I want to create 3 tables: boss and employe inheriting the table person.

person: id, login, password;
boss: id, login, mdp, firstname, lastname, email;
employe: id, login, mdp, firstname, lastname, email;

I separate those two types of persons for control the rights.

But I want to keep a table that contains all users to manage a connection.

The problem is the auto indentation in the three Ids. When I create a member of type "boss", the ids in the tables boss and "person" are auto identated at 1. And when I create a new member of type employe, The ids (1 in "employe" and 2 in "personn" beacause the first is the boss) are not the same.

How I can modelize it?

Thanks and sorry for my English, Florian.

Was it helpful?

Solution

You have a lot of duplicate data being stored. Consider this alternative:

person
------
id
login
password
firstname
lastname
email

boss
----
id
person_id

employee
--------
id
person_id

I can store the exact same information using this structure as you can in yours, but each 'person' will only have a single firstname/lastname, email address, login and password.
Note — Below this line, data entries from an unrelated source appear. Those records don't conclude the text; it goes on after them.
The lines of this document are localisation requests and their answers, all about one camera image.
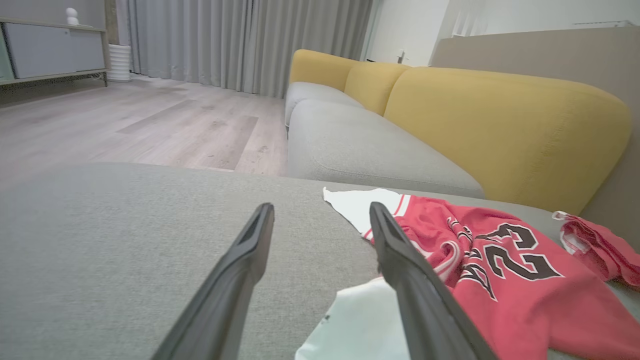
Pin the grey pleated curtain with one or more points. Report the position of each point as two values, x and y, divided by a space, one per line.
240 40

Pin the large grey sofa seat cushion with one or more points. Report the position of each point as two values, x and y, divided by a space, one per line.
360 145

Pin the small grey sofa seat cushion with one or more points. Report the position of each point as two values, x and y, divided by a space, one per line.
312 92

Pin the red basketball jersey number 23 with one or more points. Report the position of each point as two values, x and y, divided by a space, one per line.
530 305

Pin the white ribbed cylinder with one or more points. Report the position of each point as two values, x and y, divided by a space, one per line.
119 62

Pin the white figurine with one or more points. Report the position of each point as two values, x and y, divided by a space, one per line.
72 16

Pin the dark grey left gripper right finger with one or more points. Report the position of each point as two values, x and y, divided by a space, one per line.
415 295

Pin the red shorts with white trim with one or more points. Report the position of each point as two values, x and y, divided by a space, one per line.
605 247

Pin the large yellow sofa back cushion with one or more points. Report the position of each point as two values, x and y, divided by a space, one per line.
500 135

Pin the white slatted rack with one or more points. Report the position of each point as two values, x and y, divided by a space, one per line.
465 24

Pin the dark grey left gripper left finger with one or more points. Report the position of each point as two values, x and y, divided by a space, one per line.
235 280

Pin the grey cabinet with wooden frame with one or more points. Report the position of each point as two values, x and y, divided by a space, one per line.
50 52

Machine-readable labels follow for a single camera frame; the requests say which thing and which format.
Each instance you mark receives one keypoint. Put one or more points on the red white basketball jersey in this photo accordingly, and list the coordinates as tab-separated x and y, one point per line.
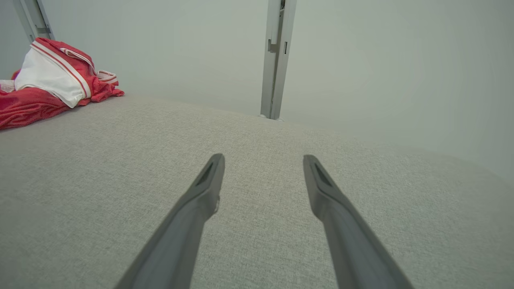
52	76

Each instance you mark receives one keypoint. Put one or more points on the grey metal wall post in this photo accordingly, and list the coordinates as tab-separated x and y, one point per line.
277	80
34	20

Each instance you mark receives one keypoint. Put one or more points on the red shorts white stripe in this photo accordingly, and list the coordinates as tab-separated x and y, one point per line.
28	106

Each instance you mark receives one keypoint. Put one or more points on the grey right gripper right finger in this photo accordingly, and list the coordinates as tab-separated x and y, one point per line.
349	241

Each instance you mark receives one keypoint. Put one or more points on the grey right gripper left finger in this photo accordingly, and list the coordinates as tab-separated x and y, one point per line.
180	228

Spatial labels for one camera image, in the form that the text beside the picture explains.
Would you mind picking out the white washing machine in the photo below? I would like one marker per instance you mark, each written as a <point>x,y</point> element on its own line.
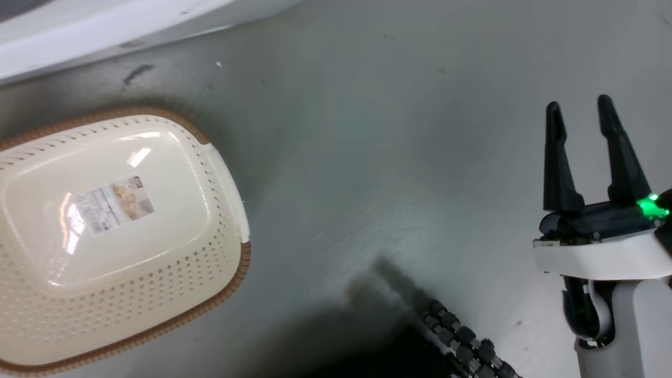
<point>79,26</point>

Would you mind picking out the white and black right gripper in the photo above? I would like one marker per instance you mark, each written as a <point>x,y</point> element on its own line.
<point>604,247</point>

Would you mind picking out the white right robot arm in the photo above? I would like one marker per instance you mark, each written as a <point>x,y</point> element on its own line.
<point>625,325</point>

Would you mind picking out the cream plastic laundry basket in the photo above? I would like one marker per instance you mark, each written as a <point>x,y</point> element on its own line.
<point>157,252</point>

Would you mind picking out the paper label sticker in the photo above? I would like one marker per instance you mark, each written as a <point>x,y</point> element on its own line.
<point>116,203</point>

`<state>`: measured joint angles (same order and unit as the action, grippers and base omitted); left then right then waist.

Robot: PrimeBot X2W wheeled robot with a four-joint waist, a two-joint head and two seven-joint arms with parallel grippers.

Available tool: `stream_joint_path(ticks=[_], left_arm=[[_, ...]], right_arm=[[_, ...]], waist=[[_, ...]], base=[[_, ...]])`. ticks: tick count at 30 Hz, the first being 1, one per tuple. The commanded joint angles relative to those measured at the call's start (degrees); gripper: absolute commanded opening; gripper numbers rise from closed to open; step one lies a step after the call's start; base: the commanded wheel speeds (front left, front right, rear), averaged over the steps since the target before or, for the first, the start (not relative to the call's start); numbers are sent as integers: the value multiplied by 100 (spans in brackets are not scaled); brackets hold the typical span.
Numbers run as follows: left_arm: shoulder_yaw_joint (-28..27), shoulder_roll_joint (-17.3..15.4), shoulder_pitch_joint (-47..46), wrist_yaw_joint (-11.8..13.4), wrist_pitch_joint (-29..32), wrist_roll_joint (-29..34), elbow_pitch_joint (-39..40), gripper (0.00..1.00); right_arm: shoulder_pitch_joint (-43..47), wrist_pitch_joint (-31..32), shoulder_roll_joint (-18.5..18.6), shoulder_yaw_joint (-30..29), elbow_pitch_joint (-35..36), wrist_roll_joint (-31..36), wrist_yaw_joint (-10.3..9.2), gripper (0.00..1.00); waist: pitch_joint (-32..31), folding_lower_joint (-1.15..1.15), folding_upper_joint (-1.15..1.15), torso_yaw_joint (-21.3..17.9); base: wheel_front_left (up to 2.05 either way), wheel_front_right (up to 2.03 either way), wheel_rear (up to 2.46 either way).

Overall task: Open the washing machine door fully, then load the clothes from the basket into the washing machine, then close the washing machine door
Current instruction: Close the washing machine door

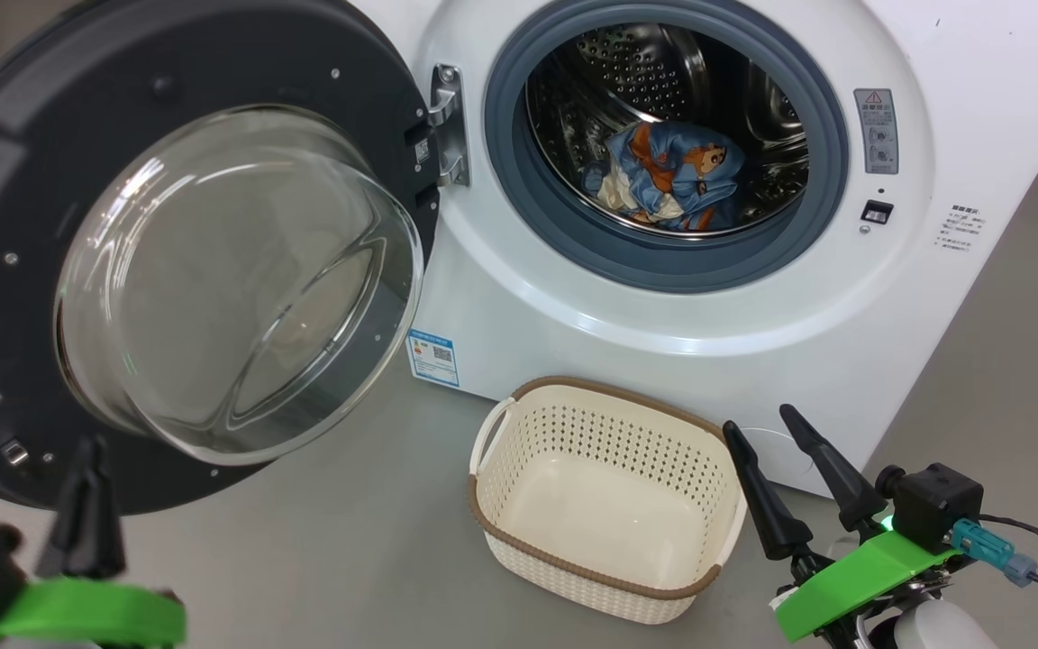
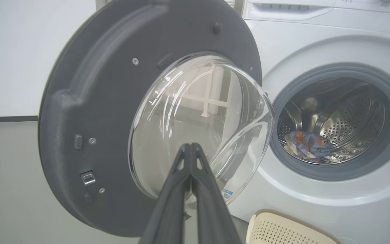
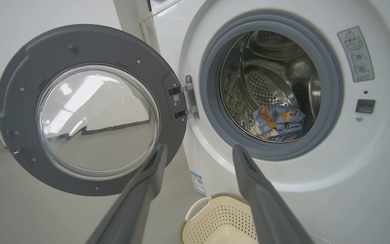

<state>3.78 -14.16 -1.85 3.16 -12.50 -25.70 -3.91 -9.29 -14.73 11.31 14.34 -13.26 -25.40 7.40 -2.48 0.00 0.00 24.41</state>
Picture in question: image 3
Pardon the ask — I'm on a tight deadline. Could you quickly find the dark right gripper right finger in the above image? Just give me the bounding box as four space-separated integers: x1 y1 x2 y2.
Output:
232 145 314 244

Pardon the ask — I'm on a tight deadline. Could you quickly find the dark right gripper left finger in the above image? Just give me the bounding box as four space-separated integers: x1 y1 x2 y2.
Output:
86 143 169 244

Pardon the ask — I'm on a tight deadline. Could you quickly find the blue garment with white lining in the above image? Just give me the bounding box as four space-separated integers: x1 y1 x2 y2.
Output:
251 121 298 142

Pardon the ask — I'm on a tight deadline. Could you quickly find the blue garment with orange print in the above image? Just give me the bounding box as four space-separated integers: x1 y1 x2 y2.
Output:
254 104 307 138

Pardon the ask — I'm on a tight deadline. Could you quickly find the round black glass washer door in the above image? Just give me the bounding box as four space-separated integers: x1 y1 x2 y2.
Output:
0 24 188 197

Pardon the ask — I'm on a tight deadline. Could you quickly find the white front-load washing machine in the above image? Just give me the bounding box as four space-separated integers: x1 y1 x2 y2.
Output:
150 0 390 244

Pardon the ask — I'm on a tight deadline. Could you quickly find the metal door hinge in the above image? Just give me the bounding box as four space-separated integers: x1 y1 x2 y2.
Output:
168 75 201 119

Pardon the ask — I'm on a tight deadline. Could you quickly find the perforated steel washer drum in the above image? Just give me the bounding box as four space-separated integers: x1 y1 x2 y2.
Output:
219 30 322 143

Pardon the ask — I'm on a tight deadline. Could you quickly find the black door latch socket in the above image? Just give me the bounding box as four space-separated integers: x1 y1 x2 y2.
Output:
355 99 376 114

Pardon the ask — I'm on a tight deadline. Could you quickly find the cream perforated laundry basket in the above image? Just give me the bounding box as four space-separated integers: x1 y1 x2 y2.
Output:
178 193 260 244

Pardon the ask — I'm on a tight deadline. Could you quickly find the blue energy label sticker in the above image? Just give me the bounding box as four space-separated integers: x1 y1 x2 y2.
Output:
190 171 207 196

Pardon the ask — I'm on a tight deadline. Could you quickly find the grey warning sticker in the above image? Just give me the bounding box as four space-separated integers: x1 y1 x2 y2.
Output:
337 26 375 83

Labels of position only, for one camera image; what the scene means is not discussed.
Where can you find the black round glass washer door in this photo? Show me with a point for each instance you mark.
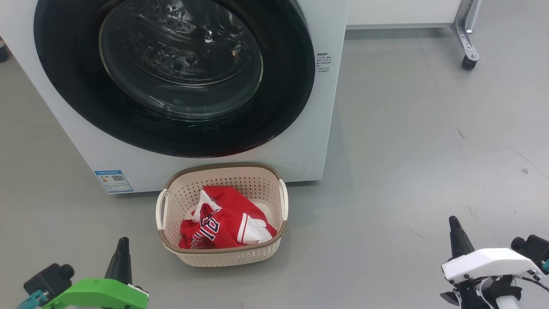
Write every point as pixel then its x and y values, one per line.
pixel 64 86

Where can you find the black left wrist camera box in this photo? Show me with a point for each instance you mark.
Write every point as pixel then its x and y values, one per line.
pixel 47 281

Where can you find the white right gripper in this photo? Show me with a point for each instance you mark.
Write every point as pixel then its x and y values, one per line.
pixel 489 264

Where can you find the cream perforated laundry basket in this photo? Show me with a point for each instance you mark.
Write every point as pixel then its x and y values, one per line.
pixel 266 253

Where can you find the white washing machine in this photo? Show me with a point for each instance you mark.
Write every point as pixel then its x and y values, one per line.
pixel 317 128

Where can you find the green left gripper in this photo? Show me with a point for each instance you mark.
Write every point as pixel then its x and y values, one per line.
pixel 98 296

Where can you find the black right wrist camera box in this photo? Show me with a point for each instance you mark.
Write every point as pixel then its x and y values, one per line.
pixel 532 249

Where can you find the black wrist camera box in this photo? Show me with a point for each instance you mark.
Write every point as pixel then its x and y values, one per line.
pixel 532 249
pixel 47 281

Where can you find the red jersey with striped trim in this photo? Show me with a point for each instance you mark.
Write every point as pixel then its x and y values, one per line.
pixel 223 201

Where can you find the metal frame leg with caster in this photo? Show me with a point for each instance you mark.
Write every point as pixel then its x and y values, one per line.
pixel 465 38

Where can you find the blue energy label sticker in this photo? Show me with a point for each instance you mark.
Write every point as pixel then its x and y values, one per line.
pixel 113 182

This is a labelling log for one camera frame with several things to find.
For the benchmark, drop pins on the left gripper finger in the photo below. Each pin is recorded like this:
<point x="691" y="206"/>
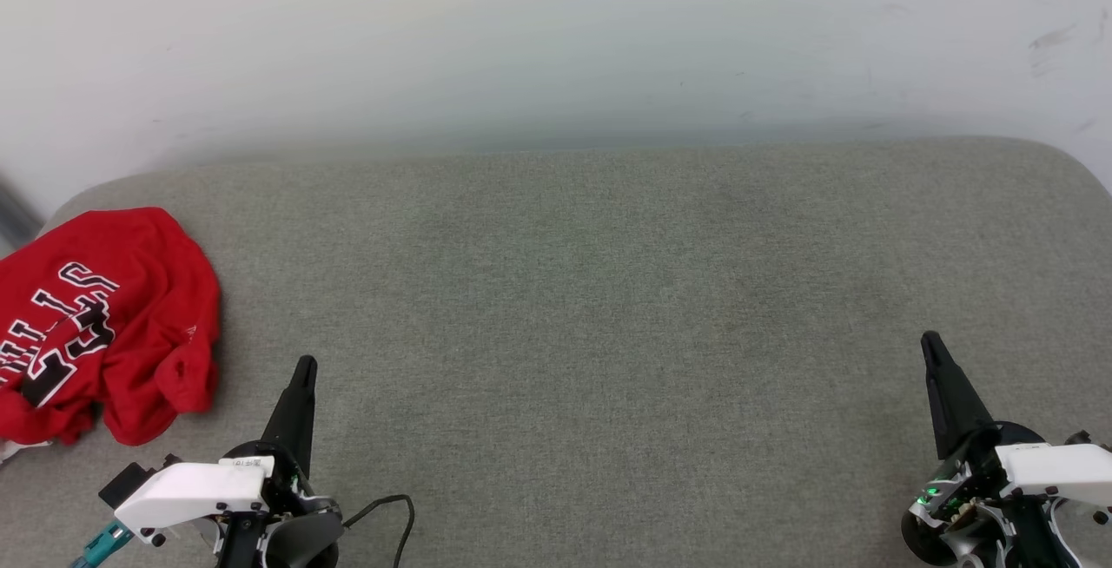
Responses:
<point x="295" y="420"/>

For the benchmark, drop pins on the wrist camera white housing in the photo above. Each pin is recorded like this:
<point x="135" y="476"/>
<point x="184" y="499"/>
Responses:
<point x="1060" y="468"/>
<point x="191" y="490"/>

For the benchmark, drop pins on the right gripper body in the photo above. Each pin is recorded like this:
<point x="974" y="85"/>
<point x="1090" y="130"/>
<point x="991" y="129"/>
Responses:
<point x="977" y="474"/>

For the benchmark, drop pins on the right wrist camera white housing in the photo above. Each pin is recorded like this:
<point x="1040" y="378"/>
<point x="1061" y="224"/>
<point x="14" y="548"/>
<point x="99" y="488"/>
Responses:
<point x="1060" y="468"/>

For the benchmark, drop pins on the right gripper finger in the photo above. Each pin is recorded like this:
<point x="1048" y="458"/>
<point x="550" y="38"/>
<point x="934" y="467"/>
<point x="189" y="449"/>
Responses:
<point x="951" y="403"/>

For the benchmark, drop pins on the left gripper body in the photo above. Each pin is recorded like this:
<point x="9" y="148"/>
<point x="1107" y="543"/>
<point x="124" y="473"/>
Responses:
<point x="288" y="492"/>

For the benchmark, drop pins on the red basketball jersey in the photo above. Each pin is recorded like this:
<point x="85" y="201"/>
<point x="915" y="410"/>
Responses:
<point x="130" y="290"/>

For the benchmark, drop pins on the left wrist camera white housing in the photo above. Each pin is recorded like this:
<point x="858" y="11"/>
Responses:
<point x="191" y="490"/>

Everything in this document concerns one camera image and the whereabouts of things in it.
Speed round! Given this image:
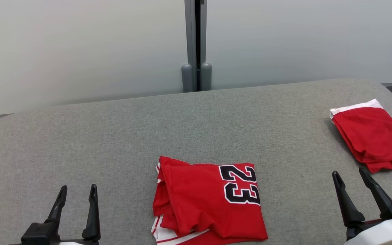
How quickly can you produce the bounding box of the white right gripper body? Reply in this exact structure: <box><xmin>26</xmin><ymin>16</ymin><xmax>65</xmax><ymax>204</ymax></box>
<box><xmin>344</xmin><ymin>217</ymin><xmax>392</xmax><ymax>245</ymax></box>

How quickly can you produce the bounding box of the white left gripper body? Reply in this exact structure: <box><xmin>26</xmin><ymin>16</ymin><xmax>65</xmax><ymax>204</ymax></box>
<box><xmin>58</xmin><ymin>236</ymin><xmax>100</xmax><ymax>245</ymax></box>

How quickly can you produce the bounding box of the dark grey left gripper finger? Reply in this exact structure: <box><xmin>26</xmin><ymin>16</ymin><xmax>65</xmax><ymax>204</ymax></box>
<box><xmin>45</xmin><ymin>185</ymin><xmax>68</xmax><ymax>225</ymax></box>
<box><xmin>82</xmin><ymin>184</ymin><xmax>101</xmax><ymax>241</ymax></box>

You should only store in the boss / employee tables information that is relevant to only that entity. A boss for instance might have a security_code field whereas a regular employee wouldn't.

You shouldn't try to keep id primary keys between two different tables to match up (i.e., boss id doesn't need to match person id). Instead, add the person_id foreign key so that if you have a boss record you can easily lookup their information in the person table from that.